SOURCE DATA:
== Segment start ==

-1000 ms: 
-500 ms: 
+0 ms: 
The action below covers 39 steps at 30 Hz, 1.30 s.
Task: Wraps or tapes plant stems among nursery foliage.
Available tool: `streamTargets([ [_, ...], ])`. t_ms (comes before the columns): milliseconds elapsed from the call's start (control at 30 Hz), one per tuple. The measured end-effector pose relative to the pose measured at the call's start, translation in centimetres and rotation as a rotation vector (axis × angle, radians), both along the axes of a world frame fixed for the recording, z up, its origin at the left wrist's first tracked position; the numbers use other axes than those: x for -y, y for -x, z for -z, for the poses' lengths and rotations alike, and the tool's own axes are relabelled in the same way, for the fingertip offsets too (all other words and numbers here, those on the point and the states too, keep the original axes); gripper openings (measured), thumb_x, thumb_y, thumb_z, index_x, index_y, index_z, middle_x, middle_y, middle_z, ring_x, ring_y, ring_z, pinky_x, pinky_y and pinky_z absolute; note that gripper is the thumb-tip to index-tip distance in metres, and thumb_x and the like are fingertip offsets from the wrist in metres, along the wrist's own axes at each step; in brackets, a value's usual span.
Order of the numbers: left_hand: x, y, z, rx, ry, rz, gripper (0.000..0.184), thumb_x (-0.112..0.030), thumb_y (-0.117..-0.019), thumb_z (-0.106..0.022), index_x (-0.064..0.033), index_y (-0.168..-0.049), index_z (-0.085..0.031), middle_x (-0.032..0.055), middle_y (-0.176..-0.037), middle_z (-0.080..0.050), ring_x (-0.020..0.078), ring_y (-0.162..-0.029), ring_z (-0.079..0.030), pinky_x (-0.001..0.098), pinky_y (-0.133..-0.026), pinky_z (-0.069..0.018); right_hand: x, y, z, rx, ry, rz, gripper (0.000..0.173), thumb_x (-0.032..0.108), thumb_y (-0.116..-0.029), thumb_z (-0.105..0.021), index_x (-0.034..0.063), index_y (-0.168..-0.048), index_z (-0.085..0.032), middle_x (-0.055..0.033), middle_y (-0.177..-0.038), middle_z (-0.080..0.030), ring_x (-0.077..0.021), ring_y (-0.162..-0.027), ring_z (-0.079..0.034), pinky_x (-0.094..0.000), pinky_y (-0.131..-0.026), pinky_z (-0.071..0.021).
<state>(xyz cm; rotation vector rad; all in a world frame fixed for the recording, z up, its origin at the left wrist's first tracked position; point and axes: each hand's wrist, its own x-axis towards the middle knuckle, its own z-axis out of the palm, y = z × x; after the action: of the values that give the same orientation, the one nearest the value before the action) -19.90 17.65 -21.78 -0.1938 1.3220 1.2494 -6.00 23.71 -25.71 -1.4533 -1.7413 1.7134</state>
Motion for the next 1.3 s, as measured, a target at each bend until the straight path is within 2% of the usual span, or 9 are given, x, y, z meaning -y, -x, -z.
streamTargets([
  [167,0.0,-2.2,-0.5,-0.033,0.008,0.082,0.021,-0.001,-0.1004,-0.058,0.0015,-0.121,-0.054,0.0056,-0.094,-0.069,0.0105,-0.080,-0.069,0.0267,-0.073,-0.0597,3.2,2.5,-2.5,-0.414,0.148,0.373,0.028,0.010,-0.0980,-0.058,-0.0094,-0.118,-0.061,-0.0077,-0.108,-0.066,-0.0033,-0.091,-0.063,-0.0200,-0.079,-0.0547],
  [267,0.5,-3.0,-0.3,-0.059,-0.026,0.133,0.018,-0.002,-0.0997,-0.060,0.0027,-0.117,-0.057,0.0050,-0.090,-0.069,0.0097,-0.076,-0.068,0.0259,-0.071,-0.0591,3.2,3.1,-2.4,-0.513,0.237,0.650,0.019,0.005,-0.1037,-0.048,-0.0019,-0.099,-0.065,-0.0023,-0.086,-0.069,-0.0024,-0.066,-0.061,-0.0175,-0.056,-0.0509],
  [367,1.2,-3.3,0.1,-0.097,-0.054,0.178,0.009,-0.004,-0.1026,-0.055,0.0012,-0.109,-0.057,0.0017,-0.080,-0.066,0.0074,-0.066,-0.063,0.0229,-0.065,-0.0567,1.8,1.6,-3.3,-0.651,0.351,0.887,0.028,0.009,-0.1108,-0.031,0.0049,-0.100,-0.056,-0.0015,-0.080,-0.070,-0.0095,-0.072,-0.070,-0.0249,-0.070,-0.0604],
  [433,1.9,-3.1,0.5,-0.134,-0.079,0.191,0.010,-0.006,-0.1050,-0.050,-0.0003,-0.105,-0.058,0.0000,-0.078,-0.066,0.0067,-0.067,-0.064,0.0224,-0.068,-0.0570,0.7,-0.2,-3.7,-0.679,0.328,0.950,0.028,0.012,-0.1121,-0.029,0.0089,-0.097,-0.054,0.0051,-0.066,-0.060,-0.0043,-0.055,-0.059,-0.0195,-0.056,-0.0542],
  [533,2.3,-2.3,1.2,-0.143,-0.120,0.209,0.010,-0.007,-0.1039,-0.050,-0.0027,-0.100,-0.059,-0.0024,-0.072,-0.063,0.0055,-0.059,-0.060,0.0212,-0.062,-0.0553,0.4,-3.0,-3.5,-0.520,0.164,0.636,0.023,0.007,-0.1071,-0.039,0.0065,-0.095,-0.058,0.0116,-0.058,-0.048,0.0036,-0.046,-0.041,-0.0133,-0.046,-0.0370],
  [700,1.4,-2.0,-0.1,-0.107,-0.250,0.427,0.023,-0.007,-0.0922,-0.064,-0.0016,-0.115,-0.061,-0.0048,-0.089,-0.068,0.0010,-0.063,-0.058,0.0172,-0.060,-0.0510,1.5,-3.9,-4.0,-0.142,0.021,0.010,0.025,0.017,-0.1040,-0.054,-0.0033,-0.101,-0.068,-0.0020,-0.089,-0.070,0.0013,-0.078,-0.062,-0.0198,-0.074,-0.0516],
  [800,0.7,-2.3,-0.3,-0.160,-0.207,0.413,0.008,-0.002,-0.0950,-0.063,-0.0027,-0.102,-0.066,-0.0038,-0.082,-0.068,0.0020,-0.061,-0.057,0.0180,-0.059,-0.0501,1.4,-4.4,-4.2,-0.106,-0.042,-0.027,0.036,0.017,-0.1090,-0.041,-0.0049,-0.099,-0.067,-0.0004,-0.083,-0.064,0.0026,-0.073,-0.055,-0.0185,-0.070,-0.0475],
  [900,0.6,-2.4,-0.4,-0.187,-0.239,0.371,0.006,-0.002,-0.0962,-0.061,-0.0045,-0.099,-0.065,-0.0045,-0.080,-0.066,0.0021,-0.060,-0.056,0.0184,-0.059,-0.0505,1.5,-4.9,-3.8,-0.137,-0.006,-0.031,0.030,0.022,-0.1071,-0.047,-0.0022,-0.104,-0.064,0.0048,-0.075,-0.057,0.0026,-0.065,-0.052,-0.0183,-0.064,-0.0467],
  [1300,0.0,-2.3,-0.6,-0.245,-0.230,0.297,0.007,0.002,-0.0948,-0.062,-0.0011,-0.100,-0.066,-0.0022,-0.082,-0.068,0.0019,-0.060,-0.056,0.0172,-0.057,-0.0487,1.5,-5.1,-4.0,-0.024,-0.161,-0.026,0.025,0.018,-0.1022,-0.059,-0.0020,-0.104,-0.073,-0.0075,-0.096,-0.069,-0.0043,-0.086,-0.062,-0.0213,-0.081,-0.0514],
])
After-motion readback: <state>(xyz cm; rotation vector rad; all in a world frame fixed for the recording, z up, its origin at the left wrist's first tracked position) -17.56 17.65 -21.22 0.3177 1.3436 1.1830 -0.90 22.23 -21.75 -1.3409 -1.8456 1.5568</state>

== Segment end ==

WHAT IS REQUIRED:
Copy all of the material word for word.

ANSWER TO THE EXERCISE:
-1000 ms: 
-500 ms: 
+0 ms: 
The action below covers 39 steps at 30 Hz, 1.30 s.
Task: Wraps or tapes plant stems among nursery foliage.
Available tool: `streamTargets([ [_, ...], ])`. t_ms (comes before the columns): milliseconds elapsed from the call's start (control at 30 Hz), one per tuple. The measured end-effector pose relative to the pose measured at the call's start, translation in centimetres and rotation as a rotation vector (axis × angle, radians), both along the axes of a world frame fixed for the recording, z up, its origin at the left wrist's first tracked position; the numbers use other axes than those: x for -y, y for -x, z for -z, for the poses' lengths and rotations alike, and the tool's own axes are relabelled in the same way, for the fingertip offsets too (all other words and numbers here, those on the point and the states too, keep the original axes); gripper openings (measured), thumb_x, thumb_y, thumb_z, index_x, index_y, index_z, middle_x, middle_y, middle_z, ring_x, ring_y, ring_z, pinky_x, pinky_y and pinky_z absolute; note that gripper is the thumb-tip to index-tip distance in metres, and thumb_x and the like are fingertip offsets from the wrist in metres, along the wrist's own axes at each step; in brackets, a value's usual span.
Order of the numbers: left_hand: x, y, z, rx, ry, rz, gripper (0.000..0.184), thumb_x (-0.112..0.030), thumb_y (-0.117..-0.019), thumb_z (-0.106..0.022), index_x (-0.064..0.033), index_y (-0.168..-0.049), index_z (-0.085..0.031), middle_x (-0.032..0.055), middle_y (-0.176..-0.037), middle_z (-0.080..0.050), ring_x (-0.020..0.078), ring_y (-0.162..-0.029), ring_z (-0.079..0.030), pinky_x (-0.001..0.098), pinky_y (-0.133..-0.026), pinky_z (-0.069..0.018); right_hand: x, y, z, rx, ry, rz, gripper (0.000..0.173), thumb_x (-0.032..0.108), thumb_y (-0.116..-0.029), thumb_z (-0.105..0.021), index_x (-0.034..0.063), index_y (-0.168..-0.048), index_z (-0.085..0.032), middle_x (-0.055..0.033), middle_y (-0.177..-0.038), middle_z (-0.080..0.030), ring_x (-0.077..0.021), ring_y (-0.162..-0.027), ring_z (-0.079..0.034), pinky_x (-0.094..0.000), pinky_y (-0.131..-0.026), pinky_z (-0.071..0.021).
<state>(xyz cm; rotation vector rad; all in a world frame fixed for the recording, z up, its origin at the left wrist's first tracked position; point and axes: each hand's wrist, its own x-axis towards the middle knuckle, its own z-axis out of the palm, y = z × x; after the action: of the values that give the same orientation, the one nearest the value before the action) -19.90 17.65 -21.78 -0.1938 1.3220 1.2494 -6.00 23.71 -25.71 -1.4533 -1.7413 1.7134</state>
Motion for the next 1.3 s, as measured, a target at each bend until the straight path is within 2% of the usual span, or 9 are given, x, y, z meaning -y, -x, -z.
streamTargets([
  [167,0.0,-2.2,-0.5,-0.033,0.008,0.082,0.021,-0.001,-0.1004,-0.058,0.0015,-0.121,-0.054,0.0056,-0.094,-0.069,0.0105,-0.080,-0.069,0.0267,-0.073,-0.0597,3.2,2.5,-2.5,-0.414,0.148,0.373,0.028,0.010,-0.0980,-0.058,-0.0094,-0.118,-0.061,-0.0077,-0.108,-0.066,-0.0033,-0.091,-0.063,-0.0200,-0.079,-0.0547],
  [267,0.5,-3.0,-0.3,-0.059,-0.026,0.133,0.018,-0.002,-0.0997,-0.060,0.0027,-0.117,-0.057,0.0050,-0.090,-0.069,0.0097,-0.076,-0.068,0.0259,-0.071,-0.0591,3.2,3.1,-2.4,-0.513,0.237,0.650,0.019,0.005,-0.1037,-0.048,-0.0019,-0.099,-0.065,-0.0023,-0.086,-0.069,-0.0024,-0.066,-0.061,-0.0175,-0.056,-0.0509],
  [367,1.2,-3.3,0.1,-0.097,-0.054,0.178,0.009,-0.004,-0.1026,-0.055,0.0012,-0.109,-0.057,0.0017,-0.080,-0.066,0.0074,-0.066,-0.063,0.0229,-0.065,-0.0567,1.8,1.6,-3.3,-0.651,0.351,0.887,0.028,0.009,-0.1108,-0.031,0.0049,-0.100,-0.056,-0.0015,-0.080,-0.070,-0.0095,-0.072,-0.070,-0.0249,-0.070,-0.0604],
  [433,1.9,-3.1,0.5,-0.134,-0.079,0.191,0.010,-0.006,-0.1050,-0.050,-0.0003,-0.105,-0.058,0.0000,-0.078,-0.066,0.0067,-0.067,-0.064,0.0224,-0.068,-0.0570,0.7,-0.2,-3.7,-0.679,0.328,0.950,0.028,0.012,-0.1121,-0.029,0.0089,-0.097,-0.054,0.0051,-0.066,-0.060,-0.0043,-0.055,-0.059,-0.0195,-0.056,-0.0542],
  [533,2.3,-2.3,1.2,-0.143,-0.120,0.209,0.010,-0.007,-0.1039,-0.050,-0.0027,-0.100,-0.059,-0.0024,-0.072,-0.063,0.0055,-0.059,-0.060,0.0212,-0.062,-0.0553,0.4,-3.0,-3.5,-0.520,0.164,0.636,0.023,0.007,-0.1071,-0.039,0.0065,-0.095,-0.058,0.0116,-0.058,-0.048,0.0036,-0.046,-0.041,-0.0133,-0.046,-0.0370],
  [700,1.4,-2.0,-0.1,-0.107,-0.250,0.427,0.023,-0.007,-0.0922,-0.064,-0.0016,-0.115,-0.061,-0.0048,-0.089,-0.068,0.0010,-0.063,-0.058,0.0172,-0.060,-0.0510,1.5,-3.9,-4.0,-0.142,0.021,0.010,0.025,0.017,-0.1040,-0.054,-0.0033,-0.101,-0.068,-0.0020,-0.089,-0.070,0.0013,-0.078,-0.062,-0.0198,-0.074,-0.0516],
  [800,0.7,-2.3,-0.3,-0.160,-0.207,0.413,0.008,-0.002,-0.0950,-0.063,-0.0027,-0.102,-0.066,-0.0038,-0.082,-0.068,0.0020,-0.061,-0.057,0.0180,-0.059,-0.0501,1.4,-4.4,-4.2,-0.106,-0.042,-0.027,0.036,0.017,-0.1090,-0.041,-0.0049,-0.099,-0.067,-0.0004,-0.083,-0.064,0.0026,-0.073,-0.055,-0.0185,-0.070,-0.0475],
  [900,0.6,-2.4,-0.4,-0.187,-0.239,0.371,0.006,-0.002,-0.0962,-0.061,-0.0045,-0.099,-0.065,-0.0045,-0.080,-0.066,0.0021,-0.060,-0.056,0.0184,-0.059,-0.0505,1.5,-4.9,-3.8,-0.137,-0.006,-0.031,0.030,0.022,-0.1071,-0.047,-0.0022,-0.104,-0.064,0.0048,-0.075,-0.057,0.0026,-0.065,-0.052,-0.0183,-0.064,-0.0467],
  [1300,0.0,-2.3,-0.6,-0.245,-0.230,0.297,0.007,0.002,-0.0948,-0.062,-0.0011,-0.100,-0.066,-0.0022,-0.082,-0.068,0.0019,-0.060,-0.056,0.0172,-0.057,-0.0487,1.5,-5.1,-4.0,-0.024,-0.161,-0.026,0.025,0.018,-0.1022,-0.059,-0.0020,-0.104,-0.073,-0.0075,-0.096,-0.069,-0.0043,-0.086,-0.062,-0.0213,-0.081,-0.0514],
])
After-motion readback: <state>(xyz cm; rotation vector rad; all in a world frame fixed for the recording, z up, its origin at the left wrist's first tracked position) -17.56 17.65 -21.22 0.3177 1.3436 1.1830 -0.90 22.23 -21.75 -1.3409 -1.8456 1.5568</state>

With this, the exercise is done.